# WCA Results Database - Automated Download and Import

Created by Michael George (AKA Logiqx)

Download the latest database extract from https://www.worldcubeassociation.org/export/results

## Initialisation

Basic approach to determine the project directory

In [1]:
import os, sys

projdir = os.path.realpath(os.path.join(sys.path[0], '..'))

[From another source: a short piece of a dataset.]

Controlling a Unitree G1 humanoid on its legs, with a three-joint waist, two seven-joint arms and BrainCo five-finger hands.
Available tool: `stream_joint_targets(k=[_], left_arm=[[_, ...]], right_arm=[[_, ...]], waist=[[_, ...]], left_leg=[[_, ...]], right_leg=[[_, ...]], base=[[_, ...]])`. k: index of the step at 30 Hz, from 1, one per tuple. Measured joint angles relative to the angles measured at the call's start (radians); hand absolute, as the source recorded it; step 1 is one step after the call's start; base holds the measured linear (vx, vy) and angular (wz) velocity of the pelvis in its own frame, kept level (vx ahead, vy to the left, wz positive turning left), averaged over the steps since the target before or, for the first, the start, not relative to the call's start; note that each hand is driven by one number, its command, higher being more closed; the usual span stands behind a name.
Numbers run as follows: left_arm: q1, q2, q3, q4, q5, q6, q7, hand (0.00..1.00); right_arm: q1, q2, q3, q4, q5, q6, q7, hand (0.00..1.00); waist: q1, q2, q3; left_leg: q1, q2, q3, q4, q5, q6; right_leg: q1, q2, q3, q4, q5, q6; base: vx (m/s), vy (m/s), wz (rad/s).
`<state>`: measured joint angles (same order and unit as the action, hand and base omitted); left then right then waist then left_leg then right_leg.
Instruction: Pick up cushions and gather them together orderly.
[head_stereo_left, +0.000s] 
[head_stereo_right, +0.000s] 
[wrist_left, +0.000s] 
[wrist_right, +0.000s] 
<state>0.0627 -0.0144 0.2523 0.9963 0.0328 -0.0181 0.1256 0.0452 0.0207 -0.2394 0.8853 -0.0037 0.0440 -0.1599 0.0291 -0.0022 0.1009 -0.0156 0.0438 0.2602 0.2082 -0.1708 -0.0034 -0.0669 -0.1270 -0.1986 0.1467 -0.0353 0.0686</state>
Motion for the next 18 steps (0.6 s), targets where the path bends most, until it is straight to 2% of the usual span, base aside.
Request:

## Import Common Libraries

Import the libraries that are used throughout this notebook

In [2]:
import time
import io
import shutil

## Determine the Database Details

Connection details for MySQL / MariaDB database

Note: You will need to specify the password in $HOME/.my.cnf

In [3]:
hostname = os.environ['MYSQL_HOST']
database = os.environ['MYSQL_DATABASE']
username = os.environ['MYSQL_USER']

## Download the ZIP

Save the ZIP to the local machine.

In [4]:
# Hack to force IPv4 - required on my Windows laptop for Alpine 3.13 (and newer)
import Force_IPv4

# The library urllib2 will be used for the download
import urllib.request

# Start time in fractional seconds
pc1 = time.perf_counter()

# Create file handle for the ZIP
zip_url = "https://www.worldcubeassociation.org/export/results/v2/sql"
req = urllib.request.Request(zip_url, headers={'User-Agent': 'Mozilla'})
infile = urllib.request.urlopen(req, timeout = 900)
    
# Write the ZIP to a local file
zip_fn = "WCA_export.zip"
with open(zip_fn, "wb") as outfile:
    shutil.copyfileobj(infile, outfile)

# Close the URL
infile.close()

# End time in fractional seconds
pc2 = time.perf_counter()

print("Download completed in %0.2f seconds" % (pc2 - pc1))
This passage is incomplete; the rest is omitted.